Search code examples
phphtmlattributessimple-html-dom

PHP simple html DOM remove all attributes from an html tag


$html = file_get_html('page.php');

foreach($html->find('p') as $tag_name) 
    {
        $attr = substr($tag_name->outertext,2,strpos($tag_name->outertext, ">")-2);
        $tag_name->outertext = str_replace($attr, "", $tag_name->outertext);        
    }
echo $html->innertext;

Above is the code I wrote to take what's inside all <p> tags in my html page and remove them.

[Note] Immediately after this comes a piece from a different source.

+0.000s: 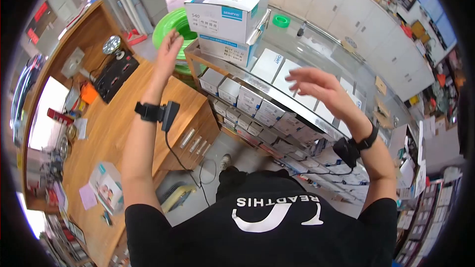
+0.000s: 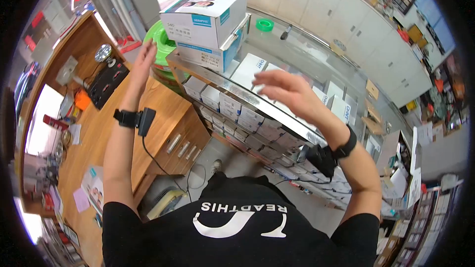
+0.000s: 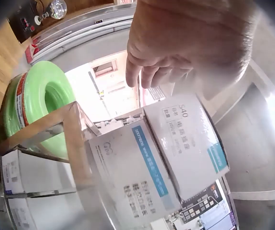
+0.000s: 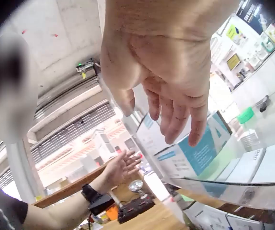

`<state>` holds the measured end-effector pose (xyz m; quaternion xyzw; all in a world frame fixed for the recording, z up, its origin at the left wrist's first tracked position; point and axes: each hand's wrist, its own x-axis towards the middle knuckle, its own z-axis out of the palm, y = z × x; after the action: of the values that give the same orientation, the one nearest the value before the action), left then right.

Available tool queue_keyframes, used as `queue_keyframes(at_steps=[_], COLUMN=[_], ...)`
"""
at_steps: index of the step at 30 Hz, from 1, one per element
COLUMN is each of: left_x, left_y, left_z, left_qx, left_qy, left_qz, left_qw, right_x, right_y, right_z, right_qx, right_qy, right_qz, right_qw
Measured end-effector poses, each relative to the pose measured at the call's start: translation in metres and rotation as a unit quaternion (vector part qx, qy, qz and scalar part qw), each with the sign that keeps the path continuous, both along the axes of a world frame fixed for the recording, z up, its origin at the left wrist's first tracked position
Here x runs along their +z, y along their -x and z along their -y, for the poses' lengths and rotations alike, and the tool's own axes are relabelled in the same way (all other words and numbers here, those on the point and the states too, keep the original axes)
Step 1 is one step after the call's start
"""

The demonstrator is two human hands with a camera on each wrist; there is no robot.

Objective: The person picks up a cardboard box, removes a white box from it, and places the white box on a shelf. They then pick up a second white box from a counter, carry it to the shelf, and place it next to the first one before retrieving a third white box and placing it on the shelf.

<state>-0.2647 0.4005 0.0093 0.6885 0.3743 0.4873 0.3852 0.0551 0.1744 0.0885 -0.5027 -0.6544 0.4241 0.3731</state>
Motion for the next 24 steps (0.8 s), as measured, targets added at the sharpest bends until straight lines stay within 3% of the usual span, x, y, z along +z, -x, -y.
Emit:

My html code is similar to this :

<p class="..." id = "..." style = "...">some text...</p>
<p class="..." id = "..." style = "...">some text...</p>
<p class="..." id = "..." style = "...">some text...</p>
  <font>
    <p class="..." id = "..." style = "...">some text ...</p>
    <p class="..." id = "..." style = "...">some text ...</p>
  </font>
<p class="..." id = "..." style = "...">some text...</p>


If I run the php code , result would be this :

<p>some text...</p>
<p>some text...</p>
<p>some text...</p>
  <font>
    <p class="..." id = "..." style = "...">some text ...</p>
    <p class="..." id = "..." style = "...">some text ...</p>
  </font>
<p>some text...</p>

It doesn't remove <p> tags attributes that are inside <font>.
If anyone can help me with this I'll be appreciate.


Solution

  • When I use your code and example HTML, it does remove all the attributes from all the <p> tags, even the ones inside <font>, so I'm not sure why yours isn't working.

    But it looks like simplehtmldom has methods that specifically deal with attributes so you don't have to use string functions:

    $html = file_get_html('page.php');
    
    
    foreach($html->find('p') as $p) {
        foreach ($p->getAllAttributes() as $attr => $val) {
            $p->removeAttribute($attr);
        }    
    }
    echo $html->innertext;
    

    Hopefully that will be more effective.